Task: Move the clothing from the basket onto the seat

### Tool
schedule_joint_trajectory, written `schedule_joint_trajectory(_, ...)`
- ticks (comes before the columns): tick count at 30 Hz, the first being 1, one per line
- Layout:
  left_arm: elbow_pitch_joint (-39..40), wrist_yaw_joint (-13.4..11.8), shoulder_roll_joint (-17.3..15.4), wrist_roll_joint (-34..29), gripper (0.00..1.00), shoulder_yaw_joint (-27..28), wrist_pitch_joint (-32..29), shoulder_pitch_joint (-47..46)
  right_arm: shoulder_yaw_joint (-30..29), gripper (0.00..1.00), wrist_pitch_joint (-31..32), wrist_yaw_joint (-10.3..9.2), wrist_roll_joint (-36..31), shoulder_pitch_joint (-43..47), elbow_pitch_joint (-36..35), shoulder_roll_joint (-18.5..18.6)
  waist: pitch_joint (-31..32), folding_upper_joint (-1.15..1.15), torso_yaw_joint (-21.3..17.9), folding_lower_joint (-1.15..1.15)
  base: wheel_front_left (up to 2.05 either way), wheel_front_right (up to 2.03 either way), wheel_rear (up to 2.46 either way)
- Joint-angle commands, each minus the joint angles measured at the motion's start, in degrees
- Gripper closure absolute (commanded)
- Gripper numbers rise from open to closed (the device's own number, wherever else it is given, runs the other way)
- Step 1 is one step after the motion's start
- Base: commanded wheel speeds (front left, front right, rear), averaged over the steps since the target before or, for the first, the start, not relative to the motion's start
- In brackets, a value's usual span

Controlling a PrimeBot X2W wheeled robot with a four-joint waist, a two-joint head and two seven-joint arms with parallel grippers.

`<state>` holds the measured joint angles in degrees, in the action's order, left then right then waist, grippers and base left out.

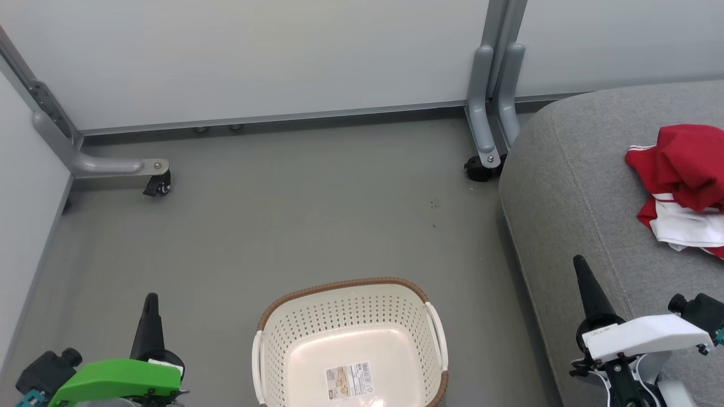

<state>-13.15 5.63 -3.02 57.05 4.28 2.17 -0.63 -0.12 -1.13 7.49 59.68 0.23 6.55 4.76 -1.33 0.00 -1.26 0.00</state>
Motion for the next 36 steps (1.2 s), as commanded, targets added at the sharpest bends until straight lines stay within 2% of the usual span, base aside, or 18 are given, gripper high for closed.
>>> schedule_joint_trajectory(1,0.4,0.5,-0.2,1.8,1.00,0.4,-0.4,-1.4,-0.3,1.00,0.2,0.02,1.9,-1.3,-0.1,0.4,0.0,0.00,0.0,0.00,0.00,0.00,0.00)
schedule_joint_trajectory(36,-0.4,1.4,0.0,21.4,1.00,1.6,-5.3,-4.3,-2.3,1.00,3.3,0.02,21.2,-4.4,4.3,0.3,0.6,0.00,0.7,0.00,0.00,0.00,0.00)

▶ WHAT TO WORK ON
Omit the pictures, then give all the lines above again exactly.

▶ EXERCISE ANSWER
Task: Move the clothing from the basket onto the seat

### Tool
schedule_joint_trajectory, written `schedule_joint_trajectory(_, ...)`
- ticks (comes before the columns): tick count at 30 Hz, the first being 1, one per line
- Layout:
  left_arm: elbow_pitch_joint (-39..40), wrist_yaw_joint (-13.4..11.8), shoulder_roll_joint (-17.3..15.4), wrist_roll_joint (-34..29), gripper (0.00..1.00), shoulder_yaw_joint (-27..28), wrist_pitch_joint (-32..29), shoulder_pitch_joint (-47..46)
  right_arm: shoulder_yaw_joint (-30..29), gripper (0.00..1.00), wrist_pitch_joint (-31..32), wrist_yaw_joint (-10.3..9.2), wrist_roll_joint (-36..31), shoulder_pitch_joint (-43..47), elbow_pitch_joint (-36..35), shoulder_roll_joint (-18.5..18.6)
  waist: pitch_joint (-31..32), folding_upper_joint (-1.15..1.15), torso_yaw_joint (-21.3..17.9), folding_lower_joint (-1.15..1.15)
  base: wheel_front_left (up to 2.05 either way), wheel_front_right (up to 2.03 either way), wheel_rear (up to 2.46 either way)
- Joint-angle commands, each minus the joint angles measured at the motion's start, in degrees
- Gripper closure absolute (commanded)
- Gripper numbers rise from open to closed (the device's own number, wherever else it is given, runs the other way)
- Step 1 is one step after the motion's start
- Base: commanded wheel speeds (front left, front right, rear), averaged over the steps since the target before or, for the first, the start, not relative to the motion's start
- In brackets, a value's usual span

Controlling a PrimeBot X2W wheeled robot with a four-joint waist, a two-joint head and two seven-joint arms with parallel grippers.

`<state>` holds the measured joint angles in degrees, in the action's order, left then right then waist, grippers and base left out.


<state>-13.15 5.63 -3.02 57.05 4.28 2.17 -0.63 -0.12 -1.13 7.49 59.68 0.23 6.55 4.76 -1.33 0.00 -1.26 0.00</state>
Motion for the next 36 steps (1.2 s), as commanded, targets added at the sharpest bends until straight lines stay within 2% of the usual span, base aside, or 18 are given, gripper high for closed.
>>> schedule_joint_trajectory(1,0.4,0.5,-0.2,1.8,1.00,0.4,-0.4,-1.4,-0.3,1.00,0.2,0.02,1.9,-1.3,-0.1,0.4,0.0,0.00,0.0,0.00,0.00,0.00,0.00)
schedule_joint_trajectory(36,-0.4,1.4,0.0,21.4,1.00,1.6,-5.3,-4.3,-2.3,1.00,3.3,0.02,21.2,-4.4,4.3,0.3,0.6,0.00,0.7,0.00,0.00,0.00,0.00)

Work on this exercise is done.